In this plot, dotted lines indicate high AUROC performance (sensitive marker) and high detection performance (specific marker, binary-like behavior). For example insulin is extremely sensitive, but ADCYAP1 has a better binary-like behavior while keeping good sensitivity.

To better appreciate what the above explanation means, we can look at the expression of Pareto markers in one of the datasets.

pareto_markers = get_pareto_markers(meta_markers, "beta", min_recurrence=1)
plot_marker_expression(assay(dataset1, "cpm"), pareto_markers, dataset1$new_label)
plot_marker_expression(assay(dataset2, "cpm"), pareto_markers, dataset2$new_label)

Insulin is an optimal marker in the sense that it is systematically higher in beta cells. However, there is substantial insulin background expression in the two datasets we used. In comparison, ADCYAP1 is an optimal marker in the sense that it is almost exclusively expressed in beta cells.

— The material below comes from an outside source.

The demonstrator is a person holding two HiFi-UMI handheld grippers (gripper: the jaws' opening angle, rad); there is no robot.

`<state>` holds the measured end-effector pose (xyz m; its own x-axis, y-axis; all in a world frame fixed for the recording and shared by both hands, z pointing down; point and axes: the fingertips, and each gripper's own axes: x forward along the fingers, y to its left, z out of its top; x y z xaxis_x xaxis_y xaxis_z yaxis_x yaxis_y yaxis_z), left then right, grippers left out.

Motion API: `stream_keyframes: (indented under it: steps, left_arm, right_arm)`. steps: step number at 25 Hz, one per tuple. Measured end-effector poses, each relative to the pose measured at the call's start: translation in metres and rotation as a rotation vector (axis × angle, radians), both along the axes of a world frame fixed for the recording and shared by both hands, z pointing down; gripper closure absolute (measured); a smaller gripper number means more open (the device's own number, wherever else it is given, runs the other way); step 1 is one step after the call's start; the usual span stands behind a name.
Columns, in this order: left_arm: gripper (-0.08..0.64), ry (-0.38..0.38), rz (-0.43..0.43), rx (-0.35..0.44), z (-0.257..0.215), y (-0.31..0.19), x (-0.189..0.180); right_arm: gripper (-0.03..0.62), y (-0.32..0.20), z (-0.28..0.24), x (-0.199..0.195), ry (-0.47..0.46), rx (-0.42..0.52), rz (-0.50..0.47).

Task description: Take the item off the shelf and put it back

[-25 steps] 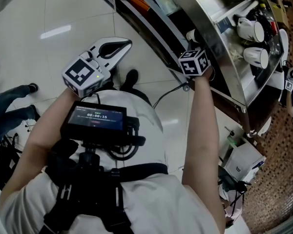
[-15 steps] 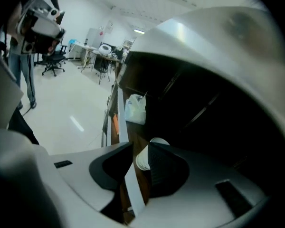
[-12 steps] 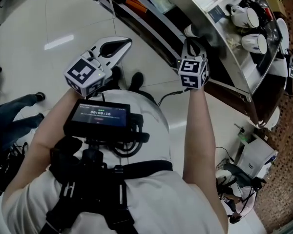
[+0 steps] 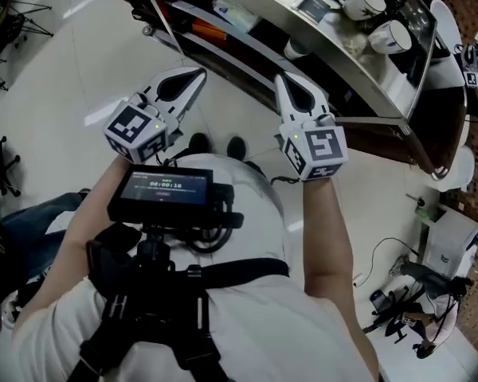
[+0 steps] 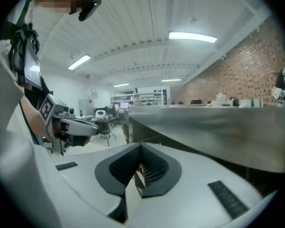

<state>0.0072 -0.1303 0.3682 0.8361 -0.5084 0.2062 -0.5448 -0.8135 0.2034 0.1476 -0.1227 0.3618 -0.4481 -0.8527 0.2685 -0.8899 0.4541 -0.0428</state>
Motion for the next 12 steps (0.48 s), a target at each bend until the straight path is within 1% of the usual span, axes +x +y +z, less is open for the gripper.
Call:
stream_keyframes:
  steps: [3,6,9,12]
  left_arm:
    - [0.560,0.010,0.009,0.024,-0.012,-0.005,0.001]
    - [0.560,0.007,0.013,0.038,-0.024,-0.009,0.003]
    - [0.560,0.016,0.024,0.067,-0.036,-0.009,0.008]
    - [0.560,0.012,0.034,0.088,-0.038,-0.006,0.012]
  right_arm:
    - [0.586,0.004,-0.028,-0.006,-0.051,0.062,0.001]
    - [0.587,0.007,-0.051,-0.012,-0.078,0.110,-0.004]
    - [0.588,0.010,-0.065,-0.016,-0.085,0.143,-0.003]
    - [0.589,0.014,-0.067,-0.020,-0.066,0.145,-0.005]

To obtain an overview of the strength of markers we can obtain for all cell types, we can make a summary plot that contains Pareto markers for all cell types.

plot_pareto_summary(meta_markers, min_recurrence=0)

We see that all cell types have highly sensitive markers, but the specificity (background expression) for these markers vary considerably. For example, gamma cells don’t have any marker that is both highly specific and sensitive.

plot_pareto_markers(meta_markers, "gamma", min_recurrence=0)
pareto_markers = get_pareto_markers(meta_markers, "gamma", min_recurrence=0)
plot_marker_expression(assay(dataset1, "cpm"), pareto_markers, dataset1$new_label)
plot_marker_expression(assay(dataset2, "cpm"), pareto_markers, dataset2$new_label)

On the opposite side of the spectrum, mesenchymal cells have 3 markers that are both highly specific and sensitive.

plot_pareto_markers(meta_markers, "mesenchymal", min_recurrence = 0)
pareto_markers = get_pareto_markers(meta_markers, "mesenchymal", min_recurrence=1)
plot_marker_expression(assay(dataset1, "cpm"), pareto_markers, dataset1$new_label)
plot_marker_expression(assay(dataset2, "cpm"), pareto_markers, dataset2$new_label)

The violin plot makes it clear how background expression is distributed across cell types: for mesenchymal cells, the background is not uniform, as endothelial cells tend to contribute most to background expression.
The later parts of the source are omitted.